### Brief:
The material is to be repeated exactly, from first line to last.

### Data section:

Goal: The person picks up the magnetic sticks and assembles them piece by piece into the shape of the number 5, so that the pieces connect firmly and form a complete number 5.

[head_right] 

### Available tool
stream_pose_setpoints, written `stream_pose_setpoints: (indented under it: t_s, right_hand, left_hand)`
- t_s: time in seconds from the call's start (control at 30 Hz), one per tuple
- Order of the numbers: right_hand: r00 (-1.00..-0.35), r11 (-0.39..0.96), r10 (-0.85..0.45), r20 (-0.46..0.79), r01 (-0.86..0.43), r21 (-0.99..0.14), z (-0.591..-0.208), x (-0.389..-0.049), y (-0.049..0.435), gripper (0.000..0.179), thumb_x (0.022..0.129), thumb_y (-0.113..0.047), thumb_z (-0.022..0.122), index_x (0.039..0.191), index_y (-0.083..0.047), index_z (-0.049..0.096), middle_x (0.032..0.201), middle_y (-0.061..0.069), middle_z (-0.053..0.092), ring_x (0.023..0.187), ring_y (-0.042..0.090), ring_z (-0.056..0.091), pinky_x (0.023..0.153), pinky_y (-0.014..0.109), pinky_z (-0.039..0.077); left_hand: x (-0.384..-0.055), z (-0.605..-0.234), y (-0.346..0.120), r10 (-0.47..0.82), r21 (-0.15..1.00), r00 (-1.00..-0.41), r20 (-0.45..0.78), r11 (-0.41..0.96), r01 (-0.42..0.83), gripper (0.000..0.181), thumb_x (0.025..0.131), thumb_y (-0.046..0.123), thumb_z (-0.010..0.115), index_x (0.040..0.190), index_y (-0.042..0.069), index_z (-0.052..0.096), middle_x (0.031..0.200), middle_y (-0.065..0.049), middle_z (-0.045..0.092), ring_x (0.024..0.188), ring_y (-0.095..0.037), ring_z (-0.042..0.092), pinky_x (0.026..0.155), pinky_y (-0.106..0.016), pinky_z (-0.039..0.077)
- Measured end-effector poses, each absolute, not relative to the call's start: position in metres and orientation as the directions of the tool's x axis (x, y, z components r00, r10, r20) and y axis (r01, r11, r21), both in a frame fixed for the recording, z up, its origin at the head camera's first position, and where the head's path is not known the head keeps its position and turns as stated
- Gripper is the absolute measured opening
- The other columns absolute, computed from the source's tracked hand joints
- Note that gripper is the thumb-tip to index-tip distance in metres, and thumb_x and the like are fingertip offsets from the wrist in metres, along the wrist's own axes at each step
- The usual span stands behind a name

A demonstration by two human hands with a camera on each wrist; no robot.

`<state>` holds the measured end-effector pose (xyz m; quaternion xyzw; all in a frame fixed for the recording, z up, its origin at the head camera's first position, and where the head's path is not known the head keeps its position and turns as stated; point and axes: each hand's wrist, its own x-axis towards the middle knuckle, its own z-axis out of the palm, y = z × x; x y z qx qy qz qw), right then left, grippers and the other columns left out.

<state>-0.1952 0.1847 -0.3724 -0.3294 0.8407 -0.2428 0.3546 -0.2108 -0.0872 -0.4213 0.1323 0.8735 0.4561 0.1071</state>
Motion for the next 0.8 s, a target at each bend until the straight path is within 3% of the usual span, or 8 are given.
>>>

### Answer box:
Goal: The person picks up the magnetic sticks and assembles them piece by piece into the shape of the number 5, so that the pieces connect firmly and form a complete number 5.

[head_right] 

### Available tool
stream_pose_setpoints, written `stream_pose_setpoints: (indented under it: t_s, right_hand, left_hand)`
- t_s: time in seconds from the call's start (control at 30 Hz), one per tuple
- Order of the numbers: right_hand: r00 (-1.00..-0.35), r11 (-0.39..0.96), r10 (-0.85..0.45), r20 (-0.46..0.79), r01 (-0.86..0.43), r21 (-0.99..0.14), z (-0.591..-0.208), x (-0.389..-0.049), y (-0.049..0.435), gripper (0.000..0.179), thumb_x (0.022..0.129), thumb_y (-0.113..0.047), thumb_z (-0.022..0.122), index_x (0.039..0.191), index_y (-0.083..0.047), index_z (-0.049..0.096), middle_x (0.032..0.201), middle_y (-0.061..0.069), middle_z (-0.053..0.092), ring_x (0.023..0.187), ring_y (-0.042..0.090), ring_z (-0.056..0.091), pinky_x (0.023..0.153), pinky_y (-0.014..0.109), pinky_z (-0.039..0.077); left_hand: x (-0.384..-0.055), z (-0.605..-0.234), y (-0.346..0.120), r10 (-0.47..0.82), r21 (-0.15..1.00), r00 (-1.00..-0.41), r20 (-0.45..0.78), r11 (-0.41..0.96), r01 (-0.42..0.83), gripper (0.000..0.181), thumb_x (0.025..0.131), thumb_y (-0.046..0.123), thumb_z (-0.010..0.115), index_x (0.040..0.190), index_y (-0.042..0.069), index_z (-0.052..0.096), middle_x (0.031..0.200), middle_y (-0.065..0.049), middle_z (-0.045..0.092), ring_x (0.024..0.188), ring_y (-0.095..0.037), ring_z (-0.042..0.092), pinky_x (0.026..0.155), pinky_y (-0.106..0.016), pinky_z (-0.039..0.077)
- Measured end-effector poses, each absolute, not relative to the call's start: position in metres and orientation as the directions of the tool's x axis (x, y, z components r00, r10, r20) and y axis (r01, r11, r21), both in a frame fixed for the recording, z up, its origin at the head camera's first position, and where the head's path is not known the head keeps its position and turns as stated
- Gripper is the absolute measured opening
- The other columns absolute, computed from the source's tracked hand joints
- Note that gripper is the thumb-tip to index-tip distance in metres, and thumb_x and the like are fingertip offsets from the wrist in metres, along the wrist's own axes at each step
- The usual span stands behind a name

A demonstration by two human hands with a camera on each wrist; no robot.

`<state>` holds the measured end-effector pose (xyz m; quaternion xyzw; all in a frame fixed for the recording, z up, its origin at the head camera's first position, and where the head's path is not known the head keeps its position and turns as stated; point and axes: each hand's wrist, its own x-axis towards the middle knuckle, its own z-axis out of the palm, y = z × x; x y z qx qy qz qw), right then left, grippers and the other columns left out.

<state>-0.1952 0.1847 -0.3724 -0.3294 0.8407 -0.2428 0.3546 -0.2108 -0.0872 -0.4213 0.1323 0.8735 0.4561 0.1071</state>
Motion for the next 0.8 s, a target at each bend until the straight path is within 3% of the usual span, or 8 are given.
>>>

This concludes the answer to the exercise.